1. ARM’s next-generation DynamIQ architecture targets AI applications.
The DynamIQ architecture is built around an 8-core cluster (Fig. 2) versus the current 4-core cluster approach. It has redesigned memory subsystem that will work with the new ARMv8.2 Cortex-A cores that are compatible with DynamIQ. There is also the new interface for hardware accelerators that will link to the cluster.
2. The DynamIQ architecture supports up to 8 cores in a cluster and the cores may all be different configurations.

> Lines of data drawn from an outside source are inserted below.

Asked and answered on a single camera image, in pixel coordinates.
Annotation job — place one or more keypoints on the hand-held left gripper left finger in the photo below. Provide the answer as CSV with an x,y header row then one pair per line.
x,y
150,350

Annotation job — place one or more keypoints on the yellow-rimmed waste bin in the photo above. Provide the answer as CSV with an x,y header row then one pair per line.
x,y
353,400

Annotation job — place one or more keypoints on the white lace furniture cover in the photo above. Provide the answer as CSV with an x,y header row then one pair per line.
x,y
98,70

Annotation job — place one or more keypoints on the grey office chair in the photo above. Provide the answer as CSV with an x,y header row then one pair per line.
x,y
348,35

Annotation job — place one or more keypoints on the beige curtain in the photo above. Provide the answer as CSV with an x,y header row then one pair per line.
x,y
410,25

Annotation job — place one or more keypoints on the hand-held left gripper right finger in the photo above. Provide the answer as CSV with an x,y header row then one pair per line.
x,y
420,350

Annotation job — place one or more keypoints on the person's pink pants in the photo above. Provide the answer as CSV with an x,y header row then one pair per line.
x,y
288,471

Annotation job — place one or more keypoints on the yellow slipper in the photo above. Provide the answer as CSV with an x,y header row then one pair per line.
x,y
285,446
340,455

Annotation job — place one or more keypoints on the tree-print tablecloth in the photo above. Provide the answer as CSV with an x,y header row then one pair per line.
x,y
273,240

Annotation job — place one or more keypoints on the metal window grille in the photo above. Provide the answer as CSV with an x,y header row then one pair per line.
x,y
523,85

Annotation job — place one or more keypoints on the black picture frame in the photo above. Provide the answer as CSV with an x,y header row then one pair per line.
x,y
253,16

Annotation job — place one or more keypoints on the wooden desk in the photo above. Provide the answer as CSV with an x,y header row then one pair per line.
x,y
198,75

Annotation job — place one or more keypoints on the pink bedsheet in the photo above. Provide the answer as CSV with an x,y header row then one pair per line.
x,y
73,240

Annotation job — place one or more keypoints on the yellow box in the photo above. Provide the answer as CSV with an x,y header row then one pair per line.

DynamIQ extends the big.LITTLE approach (Fig. 3) by allowing each core in the cluster to be different. This allows each core to be utilized in an optimal fashion. The big.LITTLE operating system support has been commonly used in existing systems that typically have two different core types, often in different clusters. The system will also allow for finer-grain speed control and power management. Cores can be managed independently.
3. DynamIQ extends the big.LITTLE approach allowing each core to be used in an optimized fashion as prescribed by the operating system and applications.
The architecture will include some new instructions to support the new features and integration with accelerators, including instructions to enhance machine learning (ML) and artificial intelligence (AI). It is also designed to facilitate support for ASIL D address safety-critical applications like automotive Advanced Driver Assistance Systems (ADAS) and self-driving cars.
The memory subsystem redesign provides improved, tightly coupled memory. Memory blocks can be managed individually to save power, and the caching system has been restructured to better handle multilevel cache designs.
The accelerator interface will be an open standard like ARM’s current AMBA interface. Vendors can create compatible designs, allowing developers to easily incorporate third-party hardware.